The nature of these endings, however, is markedly different. In Evil Does Not Exist, Hana vanishes on the walk home from school. The ensuing search goes deep into the night. Eventually, Takumi and Takahashi approach a clearing, where Hana stands frozen ahead of a shot deer; a shot deer, Takumi has already informed us, will attack a person. Takahashi lunges forward to help, but Takumi tackles him to the ground, taking him in a violent chokehold. Hana lies on the ground motionless, blood running from her nose. The deer is gone. Night becomes day, and then night again. Someone staggers through the forest, breathing heavily.
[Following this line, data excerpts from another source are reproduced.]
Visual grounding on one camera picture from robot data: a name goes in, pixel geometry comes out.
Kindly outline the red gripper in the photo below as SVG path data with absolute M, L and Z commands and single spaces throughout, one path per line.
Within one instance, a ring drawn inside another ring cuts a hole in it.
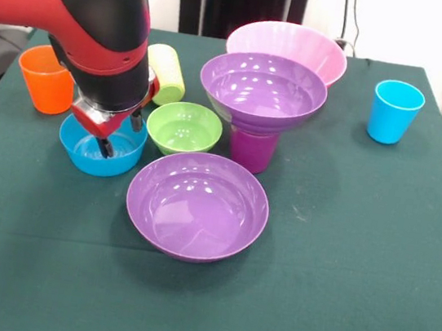
M 73 101 L 72 112 L 81 126 L 98 138 L 97 143 L 103 158 L 113 157 L 114 150 L 108 137 L 121 126 L 127 117 L 130 118 L 134 132 L 140 132 L 143 128 L 141 110 L 150 103 L 160 88 L 157 75 L 151 66 L 148 67 L 148 73 L 148 89 L 144 99 L 136 107 L 125 111 L 107 111 L 85 97 L 80 90 L 78 91 L 77 98 Z

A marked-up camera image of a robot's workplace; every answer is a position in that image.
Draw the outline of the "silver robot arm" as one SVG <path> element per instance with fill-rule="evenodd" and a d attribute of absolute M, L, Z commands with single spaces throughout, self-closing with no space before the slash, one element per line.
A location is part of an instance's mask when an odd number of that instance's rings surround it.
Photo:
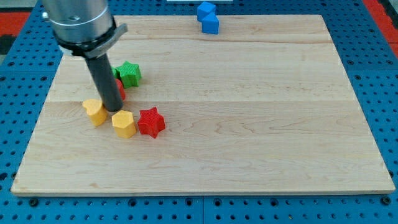
<path fill-rule="evenodd" d="M 58 45 L 70 55 L 98 58 L 128 31 L 117 25 L 107 0 L 42 0 L 43 18 Z"/>

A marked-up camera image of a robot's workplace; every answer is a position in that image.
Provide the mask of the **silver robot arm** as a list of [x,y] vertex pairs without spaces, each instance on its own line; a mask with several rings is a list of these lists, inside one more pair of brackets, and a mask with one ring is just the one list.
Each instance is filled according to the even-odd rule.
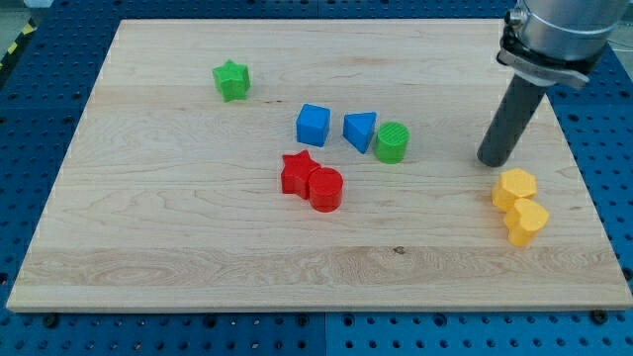
[[627,0],[518,0],[504,15],[497,60],[541,87],[582,89]]
The fate of these characters is left unresolved. Is what we’re seeing a flashback, a vision, or something else? Is Hana dead, and might she have been for some time? Does Takumi kill Takahashi?
Hamaguchi’s ending shocks — though just as troublingly, it also makes sense. Earlier in the film, a series of lengthy takes show Takumi sawing and chopping wood; the camera pans to a large woodpile that leaves us to imagine the time and labor that’s gone into its creation. When the Tokyo boss assumes that Takumi will take the caretaker job because he “probably has time to spare,” it makes you want to scream. (Interestingly, Hamaguchi does not choose to humanize the masterminds of the glamping project, who become literally two-dimensional: one appears only via video call, and the other is comically doubled by a painting.)
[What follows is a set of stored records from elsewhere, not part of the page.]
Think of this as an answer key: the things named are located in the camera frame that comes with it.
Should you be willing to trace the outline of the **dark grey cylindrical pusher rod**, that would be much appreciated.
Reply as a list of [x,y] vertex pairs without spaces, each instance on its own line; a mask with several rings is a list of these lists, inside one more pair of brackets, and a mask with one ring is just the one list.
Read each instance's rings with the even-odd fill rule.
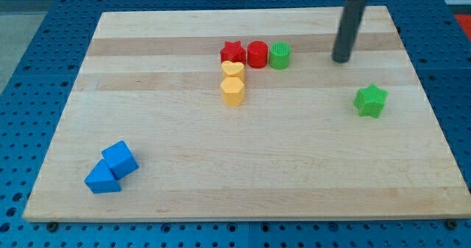
[[347,63],[355,45],[364,14],[366,0],[346,0],[331,58],[336,63]]

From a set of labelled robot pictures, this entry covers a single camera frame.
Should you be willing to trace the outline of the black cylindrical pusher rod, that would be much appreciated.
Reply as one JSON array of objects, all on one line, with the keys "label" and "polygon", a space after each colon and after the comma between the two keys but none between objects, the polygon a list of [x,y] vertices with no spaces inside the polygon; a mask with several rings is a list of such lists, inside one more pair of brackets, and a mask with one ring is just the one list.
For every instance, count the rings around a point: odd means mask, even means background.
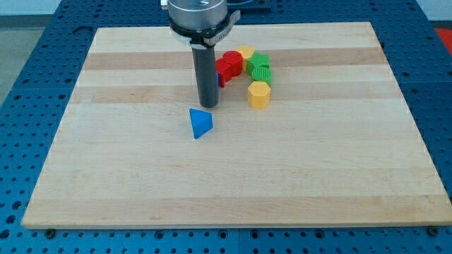
[{"label": "black cylindrical pusher rod", "polygon": [[215,65],[215,47],[192,49],[200,105],[213,108],[219,101],[219,85]]}]
Takahashi, too, provides a valuable glimpse into the mind of the rural gentrifier. After cosplaying as Takumi for a single day — chopping wood, gathering water, collecting Hana — he decides he wants Takumi’s life for his own. There’s nothing to suggest his desire isn’t sincere, though it still stinks of urban entitlement, the subtext being that he’s in a financial position to opt out whenever he chooses. Takahashi can’t see the inherent parasitism of the glamping site venture itself, but we know how these things go — that a greedy company polluting the drinking water is just the beginning.
As with Monster, the title can’t be taken at face value. Evil does exist — it is, bluntly, capitalism, a system that places profit before people, that encourages the domination of nature and a disregard for community. It’s also human violence. In those last scenes Hana’s fate — whatever it may be — unleashes in Takumi a fury he directs at Takahashi, who represents an existential threat to his way of life. It’s an act both brutal and justified, and poses a striking question for an age of environmental catastrophe: what response is too far to protect your very existence?
Hamaguchi doesn’t provide us with any easy answers. But Evil Does Not Exist at least complicates the idea that empathy precludes human monstrosity, suggesting the political limits of the empathy machine view of cinema. Kindness and compassion may not be enough to challenge the ills of capitalism. Uncomfortably, the film might even insist on the existence of human evil as a necessary condition of political critique in the cinema — and as such can be read as an indirect critique not only of Kore-eda’s film, but of the widely perceived humanism of Hamaguchi’s own oeuvre to date.